• _ACTION ITEM_: What you return must match the listing exactly, with every image removed.

▼▼▼

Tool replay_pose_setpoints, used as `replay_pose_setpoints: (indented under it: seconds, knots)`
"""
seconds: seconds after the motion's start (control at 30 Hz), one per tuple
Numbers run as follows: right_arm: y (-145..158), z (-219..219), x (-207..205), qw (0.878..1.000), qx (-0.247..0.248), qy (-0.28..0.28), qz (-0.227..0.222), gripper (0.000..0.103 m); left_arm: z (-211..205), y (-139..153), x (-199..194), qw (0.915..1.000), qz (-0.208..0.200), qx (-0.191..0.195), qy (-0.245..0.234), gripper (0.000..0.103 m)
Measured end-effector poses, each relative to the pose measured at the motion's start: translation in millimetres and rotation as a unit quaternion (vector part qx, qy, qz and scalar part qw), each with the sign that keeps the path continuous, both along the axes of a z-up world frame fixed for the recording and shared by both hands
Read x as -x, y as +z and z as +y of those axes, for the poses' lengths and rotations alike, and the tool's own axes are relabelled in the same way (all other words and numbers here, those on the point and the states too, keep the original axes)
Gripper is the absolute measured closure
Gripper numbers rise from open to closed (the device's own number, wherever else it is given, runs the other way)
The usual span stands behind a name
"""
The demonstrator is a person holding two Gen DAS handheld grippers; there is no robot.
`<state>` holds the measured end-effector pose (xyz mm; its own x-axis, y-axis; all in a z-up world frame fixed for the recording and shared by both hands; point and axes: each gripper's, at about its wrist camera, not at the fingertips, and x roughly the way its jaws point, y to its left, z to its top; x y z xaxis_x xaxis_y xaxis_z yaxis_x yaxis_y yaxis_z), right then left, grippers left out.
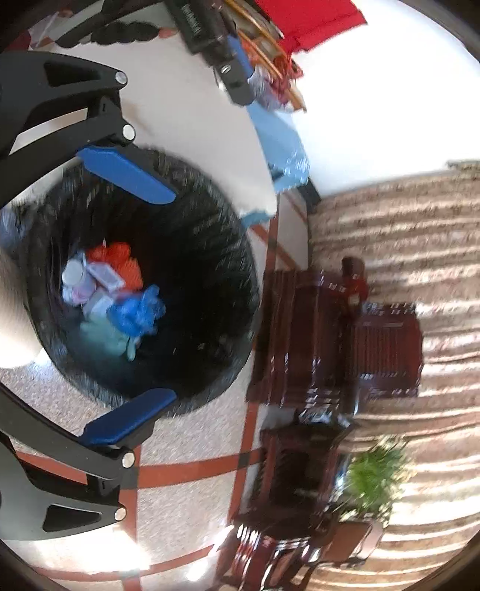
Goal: Collect trash
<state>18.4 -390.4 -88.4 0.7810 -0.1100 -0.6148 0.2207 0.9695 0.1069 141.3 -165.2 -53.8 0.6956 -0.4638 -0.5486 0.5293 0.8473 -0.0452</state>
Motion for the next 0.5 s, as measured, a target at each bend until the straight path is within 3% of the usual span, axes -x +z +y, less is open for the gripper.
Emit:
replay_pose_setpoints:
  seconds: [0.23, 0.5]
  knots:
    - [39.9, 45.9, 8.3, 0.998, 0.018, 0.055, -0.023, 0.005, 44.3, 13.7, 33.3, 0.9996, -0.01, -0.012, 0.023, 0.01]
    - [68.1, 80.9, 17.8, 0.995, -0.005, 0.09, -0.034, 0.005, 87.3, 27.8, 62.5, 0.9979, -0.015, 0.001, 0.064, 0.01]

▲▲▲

• _TASK RESULT_:
Tool replay_pose_setpoints, used as `replay_pose_setpoints: (indented under it: seconds, knots)`
"""
seconds: seconds after the motion's start (control at 30 Hz), one per tuple
Numbers run as follows: right_arm: y (-145..158), z (-219..219), x (-207..205), qw (0.878..1.000), qx (-0.247..0.248), qy (-0.28..0.28), qz (-0.227..0.222), gripper (0.000..0.103 m); left_arm: z (-211..205), y (-139..153), x (-199..194), qw (0.915..1.000), qz (-0.208..0.200), qx (-0.191..0.195), qy (-0.245..0.234), gripper (0.000..0.103 m)
Measured end-effector poses, each relative to the pose measured at the motion's start: translation in millimetres and rotation as a unit quaternion (vector part qx, qy, qz and scalar part qw), each with the sign that keeps the path continuous, both along the axes of a z-up world frame fixed for the recording and shared by both hands
Read x as -x, y as +z and z as +y of those axes, for the poses' lengths and rotations alike, and the tool's own axes are relabelled in the same way (all other words and numbers here, those on the point and the states too, keep the original axes)
Gripper is the absolute measured closure
Gripper numbers rise from open to closed (the device's own number, wherever else it is given, runs the other way)
The usual span stands behind a name
"""
The demonstrator is a person holding two Gen DAS handheld grippers; there is no robot.
`<state>` holds the measured end-effector pose (xyz mm; its own x-axis, y-axis; all in a z-up world frame fixed for the recording and shared by both hands; point and axes: each gripper's, at about its wrist camera, not at the fingertips, and x roughly the way its jaws point, y to its left, z to its top; x y z xaxis_x xaxis_y xaxis_z yaxis_x yaxis_y yaxis_z), right then left, grippers left out.
Goal: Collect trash
<state>18.4 -390.4 -88.4 0.7810 -0.1100 -0.6148 0.2207 0.9695 0.1069 141.3 -165.2 -53.8 0.6956 -0.4638 -0.5486 0.5293 0.8473 -0.0452</state>
Motion for the next 0.5 s, as measured, a target at each bend until the straight path is within 3% of the usual span, axes -x +z +y, less is open for the gripper.
Emit:
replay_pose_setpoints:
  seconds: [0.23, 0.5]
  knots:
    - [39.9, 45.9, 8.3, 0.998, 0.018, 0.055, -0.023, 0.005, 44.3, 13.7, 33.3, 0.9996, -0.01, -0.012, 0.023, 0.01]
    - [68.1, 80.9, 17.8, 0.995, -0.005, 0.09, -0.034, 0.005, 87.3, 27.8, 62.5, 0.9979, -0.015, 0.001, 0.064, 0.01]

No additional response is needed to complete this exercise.